For Abraham, 38, there has been much to be excited about. To say he’s received numerous awards does not do justice to the impressive list that includes a “Bessie,” a Princess Grace, a USA Ford Fellowship, a Jacob’s Pillow Dance Award, and most notably, a MacArthur “Genius” award, granted in 2013.
But choreographers don’t have the luxury of resting on their laurels, and Abraham is no exception. His company premiered four new works last year, including The Gettin’, which will be featured in The Joyce run. For this work, Abraham asked the Grammy award-winning jazz pianist Robert Glasper to reinterpret We Insist! Max Roach’s Freedom Now Suite, released in 1960. “The Roach album,” Abraham says, “was written in response to the Civil Rights Movement, and the 100 year anniversary of the Emancipation Proclamation.” In this work, Abraham wanted to reflect on “where we are, or were, 50 years later.”
The program will also include the world premiere of Absent Matter and a revival of The Quiet Dance, which was first performed at The Joyce in 2011. In some ways, Absent Matter is related to Black Lives Matter, Abraham explains. “It’s a work that is inspired by the celebrated deaths in Hip Hop, like Notorious B.I.G. and 2Pac, where so much of their music was about them dying… It’s very rare that people are talking so much about black lives, and the death of black men,” he says.
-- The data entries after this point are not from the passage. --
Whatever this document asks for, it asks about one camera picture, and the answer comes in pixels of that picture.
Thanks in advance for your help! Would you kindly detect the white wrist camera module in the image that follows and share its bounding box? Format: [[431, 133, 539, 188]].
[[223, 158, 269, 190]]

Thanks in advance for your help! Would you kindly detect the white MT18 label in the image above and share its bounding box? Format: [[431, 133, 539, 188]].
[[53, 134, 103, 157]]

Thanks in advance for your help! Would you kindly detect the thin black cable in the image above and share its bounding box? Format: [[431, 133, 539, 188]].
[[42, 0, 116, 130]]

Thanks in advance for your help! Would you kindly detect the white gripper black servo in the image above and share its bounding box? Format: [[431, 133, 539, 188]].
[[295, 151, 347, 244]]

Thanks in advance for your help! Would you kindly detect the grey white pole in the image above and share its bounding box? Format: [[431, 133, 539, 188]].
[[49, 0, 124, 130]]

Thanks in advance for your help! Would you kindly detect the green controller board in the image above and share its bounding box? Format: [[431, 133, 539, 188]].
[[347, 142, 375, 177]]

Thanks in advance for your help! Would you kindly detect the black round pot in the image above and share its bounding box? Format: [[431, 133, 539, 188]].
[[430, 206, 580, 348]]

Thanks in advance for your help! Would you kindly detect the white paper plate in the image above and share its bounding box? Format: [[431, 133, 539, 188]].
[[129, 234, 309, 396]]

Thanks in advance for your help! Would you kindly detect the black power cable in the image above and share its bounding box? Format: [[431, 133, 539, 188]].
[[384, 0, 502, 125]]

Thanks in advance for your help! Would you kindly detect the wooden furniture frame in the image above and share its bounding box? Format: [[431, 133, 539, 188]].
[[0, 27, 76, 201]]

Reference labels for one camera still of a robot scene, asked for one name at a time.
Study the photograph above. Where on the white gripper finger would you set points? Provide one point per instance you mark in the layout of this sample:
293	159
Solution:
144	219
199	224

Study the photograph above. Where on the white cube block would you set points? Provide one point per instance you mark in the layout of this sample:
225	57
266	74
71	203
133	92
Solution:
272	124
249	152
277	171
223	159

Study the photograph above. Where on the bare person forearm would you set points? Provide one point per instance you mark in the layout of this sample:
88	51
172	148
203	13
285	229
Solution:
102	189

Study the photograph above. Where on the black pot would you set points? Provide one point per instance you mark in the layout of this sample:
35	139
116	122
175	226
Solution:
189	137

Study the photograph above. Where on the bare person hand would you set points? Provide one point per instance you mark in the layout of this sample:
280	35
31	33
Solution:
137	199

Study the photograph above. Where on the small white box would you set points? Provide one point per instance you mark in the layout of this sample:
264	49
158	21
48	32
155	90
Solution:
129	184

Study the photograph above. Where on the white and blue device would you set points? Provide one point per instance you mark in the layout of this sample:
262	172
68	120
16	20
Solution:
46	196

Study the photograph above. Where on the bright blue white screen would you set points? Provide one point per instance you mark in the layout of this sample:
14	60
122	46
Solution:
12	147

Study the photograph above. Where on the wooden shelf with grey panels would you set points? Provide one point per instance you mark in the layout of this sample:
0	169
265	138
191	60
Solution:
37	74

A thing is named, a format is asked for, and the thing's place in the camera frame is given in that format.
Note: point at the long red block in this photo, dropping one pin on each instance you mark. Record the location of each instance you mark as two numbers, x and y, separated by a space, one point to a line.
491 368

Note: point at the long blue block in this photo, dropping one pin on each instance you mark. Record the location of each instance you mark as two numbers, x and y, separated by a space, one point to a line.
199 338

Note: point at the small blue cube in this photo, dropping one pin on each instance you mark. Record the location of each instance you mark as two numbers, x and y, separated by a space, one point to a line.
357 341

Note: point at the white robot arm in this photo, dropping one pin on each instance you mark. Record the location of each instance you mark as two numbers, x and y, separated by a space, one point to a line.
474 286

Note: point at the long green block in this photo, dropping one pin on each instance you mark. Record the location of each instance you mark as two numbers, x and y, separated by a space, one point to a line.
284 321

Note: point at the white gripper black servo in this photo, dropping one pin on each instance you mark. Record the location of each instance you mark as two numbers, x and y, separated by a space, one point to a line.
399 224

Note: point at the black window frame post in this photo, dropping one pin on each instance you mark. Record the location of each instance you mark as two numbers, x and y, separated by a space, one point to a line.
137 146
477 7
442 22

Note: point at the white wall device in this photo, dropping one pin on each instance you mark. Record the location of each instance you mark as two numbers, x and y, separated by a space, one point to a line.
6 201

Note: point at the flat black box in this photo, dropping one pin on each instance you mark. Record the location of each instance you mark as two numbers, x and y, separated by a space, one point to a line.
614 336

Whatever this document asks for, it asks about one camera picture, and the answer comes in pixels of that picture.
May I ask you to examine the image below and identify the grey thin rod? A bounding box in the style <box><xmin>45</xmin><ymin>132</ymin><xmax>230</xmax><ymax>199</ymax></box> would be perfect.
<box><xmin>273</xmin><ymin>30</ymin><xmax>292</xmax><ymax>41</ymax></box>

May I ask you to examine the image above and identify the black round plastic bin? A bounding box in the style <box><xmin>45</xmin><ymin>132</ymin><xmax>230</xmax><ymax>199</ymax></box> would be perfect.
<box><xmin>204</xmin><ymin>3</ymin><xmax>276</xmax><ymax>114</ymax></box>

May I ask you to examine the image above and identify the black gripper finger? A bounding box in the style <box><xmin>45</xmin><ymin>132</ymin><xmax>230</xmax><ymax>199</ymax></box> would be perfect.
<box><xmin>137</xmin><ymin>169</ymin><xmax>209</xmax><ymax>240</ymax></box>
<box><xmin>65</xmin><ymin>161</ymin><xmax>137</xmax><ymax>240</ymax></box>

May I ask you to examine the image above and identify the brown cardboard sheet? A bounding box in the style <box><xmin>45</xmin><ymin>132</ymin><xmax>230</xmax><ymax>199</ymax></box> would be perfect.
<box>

With The Quiet Dance, Abraham turns toward the personal. Made as his father was dying and suffering from aphasia, a condition that leaves you unable to communicate, the dance is gentler and more formal than Abraham’s other works. “I went to see [my father] when he was in hospice. He had fallen and he had several injuries, but he couldn’t talk about them, he couldn’t speak,” recalls Abraham. “I was just thinking about all that pain that must be in him that he couldn’t really express. So, it’s really subtle.”
One senses that Abraham, too, is striving to speak, sometimes quietly, often more mightily. As one of the most promising voices in contemporary dance washes over us, we listen with hope.